A fact many teams learn the hard way (especially on large builds) is that powder is hot, and it does matter. Ignoring powder often means you’re simulating a different process than the one you actually run. Modeling of loose powder is critical for accurate temperature and distortion calculations.

*Temperature (°C) calculation of powder not included (left) vs. loose powder included (right). On most builds, ‘no powder’*

*Interlayer temperatures (°C) when powder is not included (left) vs. when loose powder is included(right). The hottest layers are 300°C higher with powder.*

In addition to modeling loose powder, it’s also critical to model the entire build plate and all the parts included on it. The build plate isn’t just a heat sink; it also impacts both distortion and residual stress.

*Warped displacement (mm) images: before bolt removal → after bolt removal → after plate removal.*

In cases where the build plate deflects during the print and/or after bolt removal, it must be included in the simulation to get correct results.

SIMULATION IS ONLY VALUABLE IF IT COMPLETES IN TIME

The uncomfortable truth is that simulation only creates value when it does two things at once: it delivers results you can trust, and it delivers them early enough that you can still change the outcome.

If the model requires heavy “tuning” to match reality, teams won’t be able to rely on the results for every build they run. If the simulation takes so long that the build is already underway (or the machine is already booked), it can’t prevent failure, it can only explain it.

PanX provides reliable, accurate insights in sufficient time before a build is started.

WHAT TO DO IF YOUR HARDEST PARTS ARE OFF THE TABLE FOR SIMULATION

If your hardest parts are “off the table” for simulation because the solver you’re using can’t scale, your toolchain is silently deciding your strategy. The most ambitious metal AM work is not getting smaller or simpler. It’s getting larger and more complex. Simulation is becoming more mission critical than ever to identify issues prior to the first build.

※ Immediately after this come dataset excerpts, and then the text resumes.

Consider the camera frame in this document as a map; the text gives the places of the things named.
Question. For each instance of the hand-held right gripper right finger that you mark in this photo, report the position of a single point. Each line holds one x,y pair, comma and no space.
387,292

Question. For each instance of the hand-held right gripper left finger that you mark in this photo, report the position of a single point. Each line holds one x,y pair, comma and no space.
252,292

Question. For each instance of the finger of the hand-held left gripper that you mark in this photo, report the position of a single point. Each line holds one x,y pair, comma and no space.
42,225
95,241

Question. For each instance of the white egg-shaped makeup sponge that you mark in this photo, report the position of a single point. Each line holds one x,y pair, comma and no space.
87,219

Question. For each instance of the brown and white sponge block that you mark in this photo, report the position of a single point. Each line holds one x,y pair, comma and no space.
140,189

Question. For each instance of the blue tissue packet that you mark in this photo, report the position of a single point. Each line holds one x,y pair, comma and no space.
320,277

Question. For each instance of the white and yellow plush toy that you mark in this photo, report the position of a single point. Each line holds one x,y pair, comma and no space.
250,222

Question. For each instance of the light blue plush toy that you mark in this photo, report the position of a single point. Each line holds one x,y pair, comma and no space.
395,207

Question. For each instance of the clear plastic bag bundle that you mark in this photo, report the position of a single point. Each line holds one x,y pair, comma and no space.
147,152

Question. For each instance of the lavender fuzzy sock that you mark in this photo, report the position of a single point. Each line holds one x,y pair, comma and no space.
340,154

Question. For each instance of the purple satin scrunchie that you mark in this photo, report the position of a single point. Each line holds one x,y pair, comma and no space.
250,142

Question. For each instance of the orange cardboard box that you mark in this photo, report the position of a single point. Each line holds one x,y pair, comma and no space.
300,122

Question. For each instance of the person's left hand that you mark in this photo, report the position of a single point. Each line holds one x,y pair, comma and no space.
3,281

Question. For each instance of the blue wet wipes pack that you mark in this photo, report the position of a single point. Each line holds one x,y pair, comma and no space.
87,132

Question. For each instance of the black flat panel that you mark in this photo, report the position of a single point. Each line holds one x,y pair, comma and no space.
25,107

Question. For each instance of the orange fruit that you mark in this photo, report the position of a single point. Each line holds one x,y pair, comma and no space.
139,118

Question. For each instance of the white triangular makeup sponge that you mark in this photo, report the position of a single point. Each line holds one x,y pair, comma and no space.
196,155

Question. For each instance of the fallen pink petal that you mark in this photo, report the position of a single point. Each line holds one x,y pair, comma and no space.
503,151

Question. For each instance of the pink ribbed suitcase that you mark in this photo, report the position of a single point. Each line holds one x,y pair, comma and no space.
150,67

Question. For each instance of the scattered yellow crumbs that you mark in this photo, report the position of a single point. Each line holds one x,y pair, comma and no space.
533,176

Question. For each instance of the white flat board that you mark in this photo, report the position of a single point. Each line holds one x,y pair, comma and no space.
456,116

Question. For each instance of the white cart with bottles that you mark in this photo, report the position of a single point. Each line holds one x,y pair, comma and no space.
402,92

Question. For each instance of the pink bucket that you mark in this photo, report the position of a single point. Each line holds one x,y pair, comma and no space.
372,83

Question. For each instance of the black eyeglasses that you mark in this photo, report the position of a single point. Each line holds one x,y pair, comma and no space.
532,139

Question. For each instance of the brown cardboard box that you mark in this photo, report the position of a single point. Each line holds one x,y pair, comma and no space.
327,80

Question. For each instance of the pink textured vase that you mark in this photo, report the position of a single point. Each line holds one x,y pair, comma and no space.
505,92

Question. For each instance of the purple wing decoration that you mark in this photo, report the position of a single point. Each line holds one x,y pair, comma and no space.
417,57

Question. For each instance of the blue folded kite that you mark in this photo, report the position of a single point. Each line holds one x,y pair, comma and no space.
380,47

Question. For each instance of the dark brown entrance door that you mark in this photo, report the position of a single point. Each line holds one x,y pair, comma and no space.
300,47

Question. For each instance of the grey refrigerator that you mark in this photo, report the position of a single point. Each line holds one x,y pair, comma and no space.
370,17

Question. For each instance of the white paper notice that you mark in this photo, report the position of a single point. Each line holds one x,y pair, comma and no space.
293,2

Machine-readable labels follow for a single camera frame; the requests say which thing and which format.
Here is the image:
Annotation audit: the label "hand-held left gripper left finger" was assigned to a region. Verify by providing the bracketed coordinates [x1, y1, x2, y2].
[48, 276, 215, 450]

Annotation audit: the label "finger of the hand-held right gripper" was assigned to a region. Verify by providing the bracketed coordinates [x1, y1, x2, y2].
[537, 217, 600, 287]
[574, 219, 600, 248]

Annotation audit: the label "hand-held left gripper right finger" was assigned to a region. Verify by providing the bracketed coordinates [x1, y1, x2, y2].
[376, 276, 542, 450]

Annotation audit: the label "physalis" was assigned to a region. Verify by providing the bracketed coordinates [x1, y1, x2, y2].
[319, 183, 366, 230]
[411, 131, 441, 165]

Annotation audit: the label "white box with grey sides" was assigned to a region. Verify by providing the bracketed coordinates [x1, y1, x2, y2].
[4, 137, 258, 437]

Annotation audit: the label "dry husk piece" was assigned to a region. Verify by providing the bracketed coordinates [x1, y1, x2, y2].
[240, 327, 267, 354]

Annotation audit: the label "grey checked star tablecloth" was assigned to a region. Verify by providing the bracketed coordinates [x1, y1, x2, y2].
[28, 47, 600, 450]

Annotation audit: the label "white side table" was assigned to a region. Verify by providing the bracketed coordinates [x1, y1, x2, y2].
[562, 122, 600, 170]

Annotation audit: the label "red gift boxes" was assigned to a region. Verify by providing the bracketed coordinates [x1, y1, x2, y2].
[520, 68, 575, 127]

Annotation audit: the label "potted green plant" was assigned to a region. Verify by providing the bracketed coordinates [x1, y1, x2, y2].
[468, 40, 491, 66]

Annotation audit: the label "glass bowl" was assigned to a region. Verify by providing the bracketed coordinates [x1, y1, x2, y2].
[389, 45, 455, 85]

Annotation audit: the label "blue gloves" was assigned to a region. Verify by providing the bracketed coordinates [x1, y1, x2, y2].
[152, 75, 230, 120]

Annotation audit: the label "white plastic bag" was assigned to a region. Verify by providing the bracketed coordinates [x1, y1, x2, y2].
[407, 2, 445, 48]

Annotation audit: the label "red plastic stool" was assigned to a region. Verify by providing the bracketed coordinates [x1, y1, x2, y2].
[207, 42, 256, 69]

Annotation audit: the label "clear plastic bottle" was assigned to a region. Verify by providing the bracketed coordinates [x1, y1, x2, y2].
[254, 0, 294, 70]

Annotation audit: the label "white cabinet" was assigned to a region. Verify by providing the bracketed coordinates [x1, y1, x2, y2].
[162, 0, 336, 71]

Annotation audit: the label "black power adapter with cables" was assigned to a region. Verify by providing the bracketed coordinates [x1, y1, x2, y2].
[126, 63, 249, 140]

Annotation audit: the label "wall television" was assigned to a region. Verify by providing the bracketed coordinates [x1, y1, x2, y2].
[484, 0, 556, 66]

Therefore, here’s the practical call to action. Come to us with the parts your current tools can’t handle and experience production-grade simulation with PanX.

A WAKE-UP CALL FOR SMALLER PARTS PRODUCERS

And one final point, because it matters.

PanX isn’t only for “too large, too complex” parts. Those parts make the limitations of legacy tools obvious, but the same core advantages that let PanX scale (speed, accuracy, and practical workflows) also make it highly relevant for job shops and small- to medium-sized enterprises (SMEs).

When simulation is fast enough to run before committing machine time, accurate enough to trust without heavy calibration, and simple enough for daily use, it stops being niche expertise and becomes an operational edge—reducing trial and error, maximizing machine utilization, improving delivery timelines, and helping smaller teams compete for higher-value work.